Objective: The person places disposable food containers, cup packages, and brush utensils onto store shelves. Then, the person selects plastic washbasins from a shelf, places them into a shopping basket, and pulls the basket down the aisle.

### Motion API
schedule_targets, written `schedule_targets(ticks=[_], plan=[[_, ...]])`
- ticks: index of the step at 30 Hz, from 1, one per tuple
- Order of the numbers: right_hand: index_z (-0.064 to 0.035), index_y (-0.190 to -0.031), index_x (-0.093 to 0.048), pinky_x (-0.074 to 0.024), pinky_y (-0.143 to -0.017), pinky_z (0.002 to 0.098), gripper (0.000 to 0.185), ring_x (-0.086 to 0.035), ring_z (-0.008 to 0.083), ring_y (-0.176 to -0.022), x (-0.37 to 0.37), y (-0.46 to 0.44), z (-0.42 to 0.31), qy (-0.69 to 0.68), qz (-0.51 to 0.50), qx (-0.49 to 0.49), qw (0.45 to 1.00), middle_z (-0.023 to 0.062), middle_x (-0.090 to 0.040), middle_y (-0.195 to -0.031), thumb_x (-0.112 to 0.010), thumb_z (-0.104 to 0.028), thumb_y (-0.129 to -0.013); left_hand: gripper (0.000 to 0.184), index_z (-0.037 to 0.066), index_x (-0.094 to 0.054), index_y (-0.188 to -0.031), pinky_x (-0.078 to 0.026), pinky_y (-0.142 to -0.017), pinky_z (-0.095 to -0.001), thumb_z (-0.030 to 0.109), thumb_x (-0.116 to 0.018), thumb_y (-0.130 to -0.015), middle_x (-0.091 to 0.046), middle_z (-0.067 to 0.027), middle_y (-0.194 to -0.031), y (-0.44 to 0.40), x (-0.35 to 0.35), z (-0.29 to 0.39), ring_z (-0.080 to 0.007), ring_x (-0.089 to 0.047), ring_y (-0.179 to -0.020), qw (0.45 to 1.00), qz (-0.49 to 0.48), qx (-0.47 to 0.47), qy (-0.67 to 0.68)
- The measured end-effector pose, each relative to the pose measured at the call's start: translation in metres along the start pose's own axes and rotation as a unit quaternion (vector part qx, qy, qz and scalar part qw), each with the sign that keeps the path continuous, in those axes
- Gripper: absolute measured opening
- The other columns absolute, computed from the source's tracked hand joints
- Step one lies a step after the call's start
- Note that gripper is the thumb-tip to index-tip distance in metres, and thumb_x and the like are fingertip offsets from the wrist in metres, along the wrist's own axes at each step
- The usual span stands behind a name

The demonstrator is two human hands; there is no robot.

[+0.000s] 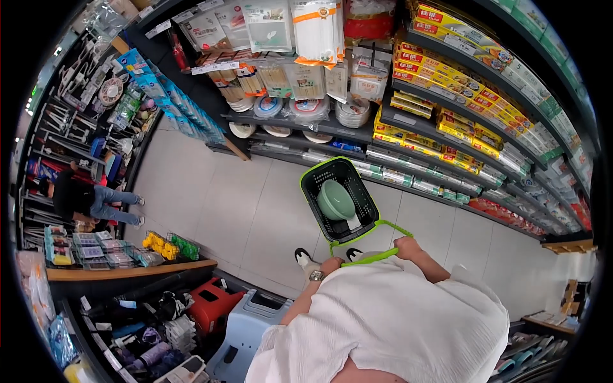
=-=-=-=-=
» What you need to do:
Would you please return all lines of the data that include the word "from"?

» Output for this exercise:
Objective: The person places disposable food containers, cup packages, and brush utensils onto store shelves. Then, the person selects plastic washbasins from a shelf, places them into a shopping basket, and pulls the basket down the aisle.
- ticks: index of the step at 30 Hz, from 1, one per tuple
- The other columns absolute, computed from the source's tracked hand joints
- Note that gripper is the thumb-tip to index-tip distance in metres, and thumb_x and the like are fingertip offsets from the wrist in metres, along the wrist's own axes at each step

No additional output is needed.